Planning and Designing Your Docker Image Hierarchy
Create your Docker image with robust design and image hierarchy in mind.
Join the DZone community and get the full member experience.
Join For FreeOver the past few years, I’ve had the need to create Docker images for various applications/microservices. In my case, the most predominant use cases were Java and Python. Of course, there are a myriad of Java and Python images available on Docker Hub, and often these images can be used as a good basis for applications. However, as time goes on, I found myself having to manage multiple applications requiring different versions of these platforms.

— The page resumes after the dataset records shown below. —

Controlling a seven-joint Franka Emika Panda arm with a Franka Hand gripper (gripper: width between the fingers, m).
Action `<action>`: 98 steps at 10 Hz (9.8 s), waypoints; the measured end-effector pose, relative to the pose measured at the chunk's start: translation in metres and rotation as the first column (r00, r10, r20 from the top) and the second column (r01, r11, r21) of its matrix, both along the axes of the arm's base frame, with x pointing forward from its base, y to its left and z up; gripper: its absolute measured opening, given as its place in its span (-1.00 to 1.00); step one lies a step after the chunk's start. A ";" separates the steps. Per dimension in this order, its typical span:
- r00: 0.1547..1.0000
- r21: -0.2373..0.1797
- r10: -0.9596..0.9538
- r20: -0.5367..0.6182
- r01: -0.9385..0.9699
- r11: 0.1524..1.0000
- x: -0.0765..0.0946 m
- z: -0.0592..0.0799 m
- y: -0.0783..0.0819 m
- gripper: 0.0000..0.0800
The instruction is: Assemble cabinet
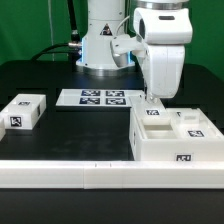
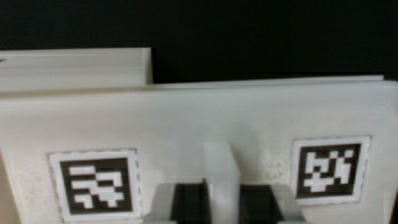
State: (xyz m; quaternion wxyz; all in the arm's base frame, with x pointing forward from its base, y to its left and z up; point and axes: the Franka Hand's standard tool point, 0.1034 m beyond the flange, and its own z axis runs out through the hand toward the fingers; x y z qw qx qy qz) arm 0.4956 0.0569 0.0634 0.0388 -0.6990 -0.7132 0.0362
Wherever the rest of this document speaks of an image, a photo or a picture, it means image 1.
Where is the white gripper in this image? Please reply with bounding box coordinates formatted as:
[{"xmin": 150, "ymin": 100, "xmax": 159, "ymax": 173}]
[{"xmin": 142, "ymin": 45, "xmax": 185, "ymax": 103}]

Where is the white cabinet body box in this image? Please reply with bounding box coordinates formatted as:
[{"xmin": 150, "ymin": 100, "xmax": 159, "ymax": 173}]
[{"xmin": 128, "ymin": 107, "xmax": 224, "ymax": 162}]

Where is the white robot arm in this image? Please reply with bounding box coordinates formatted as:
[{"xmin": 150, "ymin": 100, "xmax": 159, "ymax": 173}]
[{"xmin": 77, "ymin": 0, "xmax": 193, "ymax": 100}]

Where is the white cabinet top block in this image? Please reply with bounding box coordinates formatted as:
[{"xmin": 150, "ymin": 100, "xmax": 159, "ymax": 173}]
[{"xmin": 0, "ymin": 94, "xmax": 46, "ymax": 130}]

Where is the white left fence piece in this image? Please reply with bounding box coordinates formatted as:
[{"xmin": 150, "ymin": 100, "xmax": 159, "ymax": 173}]
[{"xmin": 0, "ymin": 116, "xmax": 6, "ymax": 141}]

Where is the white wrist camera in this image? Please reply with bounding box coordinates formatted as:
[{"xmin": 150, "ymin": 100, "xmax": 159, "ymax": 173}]
[{"xmin": 110, "ymin": 34, "xmax": 145, "ymax": 68}]

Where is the white marker base plate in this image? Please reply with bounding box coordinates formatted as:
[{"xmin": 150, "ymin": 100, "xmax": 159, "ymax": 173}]
[{"xmin": 56, "ymin": 89, "xmax": 144, "ymax": 107}]

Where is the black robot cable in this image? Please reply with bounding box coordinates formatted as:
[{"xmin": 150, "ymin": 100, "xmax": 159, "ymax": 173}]
[{"xmin": 31, "ymin": 0, "xmax": 83, "ymax": 62}]

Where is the white front fence rail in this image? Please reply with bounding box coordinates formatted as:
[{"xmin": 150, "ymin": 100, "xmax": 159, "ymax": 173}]
[{"xmin": 0, "ymin": 160, "xmax": 224, "ymax": 189}]

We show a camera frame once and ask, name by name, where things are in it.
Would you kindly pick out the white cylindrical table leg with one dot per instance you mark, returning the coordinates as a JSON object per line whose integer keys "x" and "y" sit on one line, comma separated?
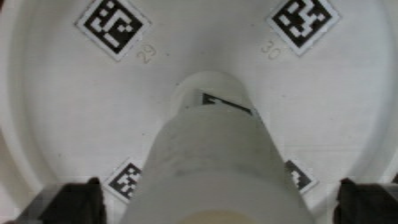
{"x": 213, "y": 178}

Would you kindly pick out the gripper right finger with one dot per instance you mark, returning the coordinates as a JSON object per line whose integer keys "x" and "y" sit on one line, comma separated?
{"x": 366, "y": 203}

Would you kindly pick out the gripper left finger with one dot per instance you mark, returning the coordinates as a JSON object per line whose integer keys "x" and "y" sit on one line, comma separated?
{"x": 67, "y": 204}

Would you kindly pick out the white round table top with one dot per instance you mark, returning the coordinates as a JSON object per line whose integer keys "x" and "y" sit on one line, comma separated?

It’s easy enough to reuse and customize a base image, but it tends to lead to repetitive work in configuration. Over time, like many open source projects, Docker Hub images evolve. That is to be expected. However, challenges arise when that change breaks the way dependent images are assembled or required versions aren’t available. In addition, I have also worked in environments where regulatory considerations were a priority and pulling images from Docker Hub tended to generate questions regarding the source and assurances of meeting specified guidelines. Anyone whose been involved in compliance and security audits understands that the use of external resources always requires some type of additional validation demonstrating the authenticity of the source. It can be done, but, with audits, the fewer questions raised are and the more straightforward the process.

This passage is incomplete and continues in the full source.